Pas sinds de Grondwetsherziening van 1983 staat in de Grondwet dat jaarlijks door de Koning een uiteenzetting van het door de regering te voeren beleid wordt gegeven.  Voordien bepaalde de Grondwet alleen dat de Koning jaarlijks de zitting van de Staten-Generaal en eventuele buitengewone zittingen van het parlement opende. Maar al in 1814 gebruikte de Koning de opening om in een rede in te gaan op de staat van het land en een aantal 'voornemens' aan te kondigen. Tot 1849 schreef de Koning de troonrede zelf. Na de invoering van de ministeriële verantwoordelijkheid wordt de troonrede door de ministers geschreven. Na 1945 werd de troonrede steeds beleidsmatiger - en langer, en kwamen de economische ontwikkelingen steeds uitgebreider aan de orde.

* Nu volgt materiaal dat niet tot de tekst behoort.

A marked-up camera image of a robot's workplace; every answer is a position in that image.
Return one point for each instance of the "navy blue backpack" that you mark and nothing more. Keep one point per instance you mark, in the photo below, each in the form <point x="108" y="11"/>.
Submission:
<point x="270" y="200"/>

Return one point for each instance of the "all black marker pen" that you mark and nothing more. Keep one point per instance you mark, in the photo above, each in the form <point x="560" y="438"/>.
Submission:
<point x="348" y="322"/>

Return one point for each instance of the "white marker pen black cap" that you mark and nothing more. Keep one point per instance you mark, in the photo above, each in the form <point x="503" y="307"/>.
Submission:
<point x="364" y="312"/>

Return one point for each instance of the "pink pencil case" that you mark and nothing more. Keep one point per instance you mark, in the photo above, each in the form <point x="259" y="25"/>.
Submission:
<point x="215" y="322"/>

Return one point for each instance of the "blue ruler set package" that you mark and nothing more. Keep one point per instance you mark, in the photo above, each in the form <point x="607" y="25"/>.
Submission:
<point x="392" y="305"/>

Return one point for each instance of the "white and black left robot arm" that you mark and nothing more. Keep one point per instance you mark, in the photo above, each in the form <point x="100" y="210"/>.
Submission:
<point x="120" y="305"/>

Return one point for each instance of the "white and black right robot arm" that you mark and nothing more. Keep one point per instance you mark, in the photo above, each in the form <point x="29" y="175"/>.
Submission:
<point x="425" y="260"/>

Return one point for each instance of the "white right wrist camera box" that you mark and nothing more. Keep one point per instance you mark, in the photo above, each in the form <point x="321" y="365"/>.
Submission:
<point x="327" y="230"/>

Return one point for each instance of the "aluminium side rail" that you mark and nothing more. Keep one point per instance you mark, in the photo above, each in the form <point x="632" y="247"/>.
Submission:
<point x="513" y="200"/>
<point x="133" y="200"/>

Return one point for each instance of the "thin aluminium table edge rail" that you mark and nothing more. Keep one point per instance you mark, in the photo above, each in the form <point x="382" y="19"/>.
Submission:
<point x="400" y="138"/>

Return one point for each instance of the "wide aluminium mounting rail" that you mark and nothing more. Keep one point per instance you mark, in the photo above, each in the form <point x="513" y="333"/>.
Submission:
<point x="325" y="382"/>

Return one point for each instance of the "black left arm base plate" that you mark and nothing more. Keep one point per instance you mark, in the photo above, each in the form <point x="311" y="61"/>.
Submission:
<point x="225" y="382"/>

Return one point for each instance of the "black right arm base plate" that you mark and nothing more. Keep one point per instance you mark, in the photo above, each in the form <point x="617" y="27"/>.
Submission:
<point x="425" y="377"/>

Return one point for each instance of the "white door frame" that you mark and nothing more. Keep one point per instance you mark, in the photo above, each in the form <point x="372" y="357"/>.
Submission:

In 1983 werd dus een sinds 1814 bestaande en ontwikkelde praktijk grondwettelijk vastgelegd. Maar wat nu precies onder 'een uiteenzetting van het door de regering te voeren beleid' wordt bedoeld is onduidelijk: het kan een opsomming van beleidsvoornemens zijn - al dan niet voorzien van een toelichting - maar het kan net zo goed gaan om een beschrijving van de 'staat van het land'. Lengte, inhoud, strekking: het is allemaal aan het kabinet om dat te bepalen, zolang het maar over 'het regeringsbeleid' gaat.